With the new Android NDK bringing support for 64-bit ARM CPUs, I thought
it would be a good time to add Android NDK support to Gradle's cpp
subproject (with iOS following a bit further down the line). However
before diving in, I have some questions regarding - among other things -
the DSL and how the nice folks at Gradleware (especially Daz) want
things done:

1. Toolchain

1.a. The Android NDK provides gcc and clang toolchains (for multiple
architectures), so it makes sense to re-use the existing gcc code. While
I worked a bit on the VisualCppToolchain detection code, I'm not quite
sure how the gcc detection works at this point, but would it be ok to
have a simple mechanism checking if the ANDROID_NDK environment variable
is present and use that as a basis to detect available toolchains?

1.b. If the ANDROID_NDK variable is not available, the following could
be used:

model {
   toolChains {
     gcc(Gcc) {
       target('android') {
         path
'C:/android/ndk/r10/toolchains/aarch64-linux-4.9/prebuilt/windows-x86_64/bin'
       }
     }
   }
   platform {
     android {
       architecture 'aarch64'
       operatingSystem 'android'
     }
   }
}

1.c. The Android NDK toolchains have multiple packages, one for each
target architecture. The compiler and its version can be detected from
the toolchain's directory (eg: aarch64-linux-android-clang3.4 is clang
3.4 for the 64-bit ARM architecture), but does it mean I should a single
toolchain (or at least one for gcc and one for clang) and an
addPlatformConfiguration per supported architecture? Would that be an
issue if we want to be able to do linux and android builds side by side?

2. Manifest

2.a.

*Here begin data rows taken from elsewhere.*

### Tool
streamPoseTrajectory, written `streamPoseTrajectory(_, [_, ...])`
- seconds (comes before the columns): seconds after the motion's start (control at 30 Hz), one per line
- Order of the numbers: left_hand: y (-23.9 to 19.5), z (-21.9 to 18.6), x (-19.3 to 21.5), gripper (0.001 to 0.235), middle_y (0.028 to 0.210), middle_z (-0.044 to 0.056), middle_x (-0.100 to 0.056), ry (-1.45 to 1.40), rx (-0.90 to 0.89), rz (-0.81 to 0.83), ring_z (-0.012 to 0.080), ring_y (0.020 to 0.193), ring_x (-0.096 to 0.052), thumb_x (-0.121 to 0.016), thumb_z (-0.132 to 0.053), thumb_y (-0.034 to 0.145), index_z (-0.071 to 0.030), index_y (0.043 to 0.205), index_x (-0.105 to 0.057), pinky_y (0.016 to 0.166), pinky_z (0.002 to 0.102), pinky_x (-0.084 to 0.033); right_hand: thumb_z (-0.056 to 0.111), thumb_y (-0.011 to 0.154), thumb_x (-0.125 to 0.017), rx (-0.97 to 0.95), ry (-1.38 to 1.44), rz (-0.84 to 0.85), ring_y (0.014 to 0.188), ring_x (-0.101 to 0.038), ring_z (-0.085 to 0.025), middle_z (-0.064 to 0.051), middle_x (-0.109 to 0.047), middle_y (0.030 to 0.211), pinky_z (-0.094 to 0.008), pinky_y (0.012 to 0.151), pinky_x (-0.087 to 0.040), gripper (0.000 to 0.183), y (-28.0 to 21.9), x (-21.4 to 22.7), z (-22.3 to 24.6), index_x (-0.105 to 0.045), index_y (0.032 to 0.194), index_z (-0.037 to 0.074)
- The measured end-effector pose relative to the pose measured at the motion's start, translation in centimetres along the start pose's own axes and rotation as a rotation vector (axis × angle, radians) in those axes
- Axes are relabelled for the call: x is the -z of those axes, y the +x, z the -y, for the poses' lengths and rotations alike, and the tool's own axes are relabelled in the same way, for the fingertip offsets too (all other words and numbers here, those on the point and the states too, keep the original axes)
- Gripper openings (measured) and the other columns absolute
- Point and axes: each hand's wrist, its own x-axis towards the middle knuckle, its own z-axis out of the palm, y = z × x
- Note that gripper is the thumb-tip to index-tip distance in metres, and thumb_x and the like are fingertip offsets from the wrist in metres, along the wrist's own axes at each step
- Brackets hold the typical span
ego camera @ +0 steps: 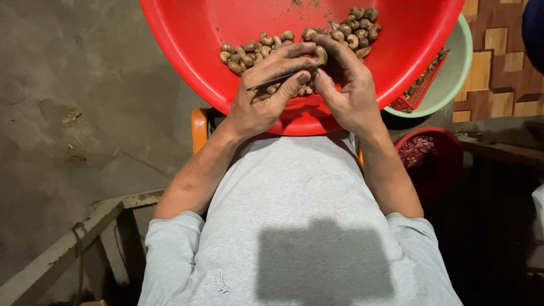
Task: Using a small hand tool to scrape and clean individual nuts in a large red bowl.
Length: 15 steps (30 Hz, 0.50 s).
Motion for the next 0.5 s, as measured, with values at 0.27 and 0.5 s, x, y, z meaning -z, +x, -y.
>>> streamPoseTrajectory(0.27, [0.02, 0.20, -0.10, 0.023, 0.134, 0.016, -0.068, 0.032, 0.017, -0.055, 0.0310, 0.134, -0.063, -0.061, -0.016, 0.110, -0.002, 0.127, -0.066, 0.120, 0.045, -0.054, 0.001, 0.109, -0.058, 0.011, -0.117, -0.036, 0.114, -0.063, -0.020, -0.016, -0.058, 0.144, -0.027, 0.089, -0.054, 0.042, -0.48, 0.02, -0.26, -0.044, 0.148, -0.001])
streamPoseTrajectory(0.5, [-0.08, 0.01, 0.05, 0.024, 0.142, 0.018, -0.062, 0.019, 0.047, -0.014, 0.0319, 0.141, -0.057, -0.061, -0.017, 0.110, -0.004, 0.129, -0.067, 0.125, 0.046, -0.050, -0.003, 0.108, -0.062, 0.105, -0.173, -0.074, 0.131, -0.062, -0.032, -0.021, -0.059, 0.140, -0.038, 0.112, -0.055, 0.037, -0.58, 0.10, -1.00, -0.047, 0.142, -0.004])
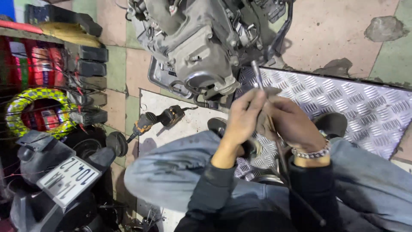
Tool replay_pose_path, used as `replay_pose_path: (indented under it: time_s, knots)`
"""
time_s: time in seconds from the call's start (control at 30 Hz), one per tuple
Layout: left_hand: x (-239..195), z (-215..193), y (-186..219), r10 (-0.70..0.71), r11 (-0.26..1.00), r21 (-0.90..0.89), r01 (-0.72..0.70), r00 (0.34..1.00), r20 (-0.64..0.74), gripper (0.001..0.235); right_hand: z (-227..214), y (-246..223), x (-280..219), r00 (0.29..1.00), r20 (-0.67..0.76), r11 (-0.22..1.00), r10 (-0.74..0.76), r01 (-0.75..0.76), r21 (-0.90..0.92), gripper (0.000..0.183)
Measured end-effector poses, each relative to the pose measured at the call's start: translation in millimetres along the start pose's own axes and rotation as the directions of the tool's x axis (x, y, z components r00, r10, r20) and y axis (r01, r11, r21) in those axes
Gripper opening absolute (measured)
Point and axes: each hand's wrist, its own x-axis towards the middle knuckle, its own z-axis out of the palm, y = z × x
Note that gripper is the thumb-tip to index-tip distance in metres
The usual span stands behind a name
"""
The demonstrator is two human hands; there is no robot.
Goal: The person sits on the workshop floor repairing a motorcycle engine. They loosen and remove fasteners from the engine casing by hand, use a T-handle wrench on bolts, handle small engine parts, and use a screwdriver on the engine cover near the end.
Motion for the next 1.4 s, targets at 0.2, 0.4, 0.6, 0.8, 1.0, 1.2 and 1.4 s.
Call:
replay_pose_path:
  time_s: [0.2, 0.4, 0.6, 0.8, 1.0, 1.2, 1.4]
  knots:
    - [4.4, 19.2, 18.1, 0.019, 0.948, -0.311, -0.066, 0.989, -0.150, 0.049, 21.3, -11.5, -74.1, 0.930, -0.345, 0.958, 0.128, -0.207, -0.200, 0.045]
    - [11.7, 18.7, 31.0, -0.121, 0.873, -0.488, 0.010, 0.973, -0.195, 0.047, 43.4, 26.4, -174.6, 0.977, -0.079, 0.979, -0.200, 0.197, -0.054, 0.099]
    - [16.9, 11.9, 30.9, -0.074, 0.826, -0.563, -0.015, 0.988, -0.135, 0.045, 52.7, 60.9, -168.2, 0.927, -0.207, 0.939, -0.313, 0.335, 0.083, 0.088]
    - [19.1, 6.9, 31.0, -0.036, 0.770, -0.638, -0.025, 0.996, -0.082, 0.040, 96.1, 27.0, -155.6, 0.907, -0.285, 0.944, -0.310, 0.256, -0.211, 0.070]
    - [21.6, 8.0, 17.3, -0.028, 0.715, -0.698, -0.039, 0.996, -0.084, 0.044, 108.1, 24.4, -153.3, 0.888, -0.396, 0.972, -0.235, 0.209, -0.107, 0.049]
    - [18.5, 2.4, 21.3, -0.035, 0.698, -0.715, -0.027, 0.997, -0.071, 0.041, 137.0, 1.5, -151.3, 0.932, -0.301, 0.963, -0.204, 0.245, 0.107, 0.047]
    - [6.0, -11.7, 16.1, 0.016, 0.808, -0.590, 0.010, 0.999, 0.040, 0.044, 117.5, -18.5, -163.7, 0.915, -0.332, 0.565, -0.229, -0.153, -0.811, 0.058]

Android applications have an AndroidManifest.xml file that declares
various information about the application, including its version and
minimum/target operating system requirements. I'm assuming we should
look for this file in /src/main/AndroidManifest.xml like they expect for
the Android plugin?

2.b. It would be nice to be able to inject the minimum/target SDK level
and the application version in the AndroidManifest.xml file before
building, by copying the manifest to a temporary location modifying it
there. But what would be the best way to specify the SDK level in the
DSL? The Android plugin uses an android { } block, but I was thinking
with the current DSL the easiest would be something like
(pseudo-ish-code):

platforms {
   android {}
}

binaries.all {
   if (platform == targetPlatforms.android) {
     manifest.minSdkVersion = 9
     manifest.targetSdkVersion = 18
   }
}

The manifest DSL object could also be used for Windows applications to
embed a manifest in the resources.

I guess the (global and less complex?) alternative would be adding it to
the platform itself...

3. Resources

3.a. Should resources go in /src/main/res as the Android plugin expects,
or in /src/main/rc like the windows resource plugin expects? At the
moment I'm using /src/main/rc for both windows and linux (using objcopy
on linux to do something similar to what rc.exe does). Technically, the
Windows-ish /src/main/rc is closer to Android's assets (which are just
abstract binary files) and Android's resources (which are images/xml/etc
in directories with a particular naming convention).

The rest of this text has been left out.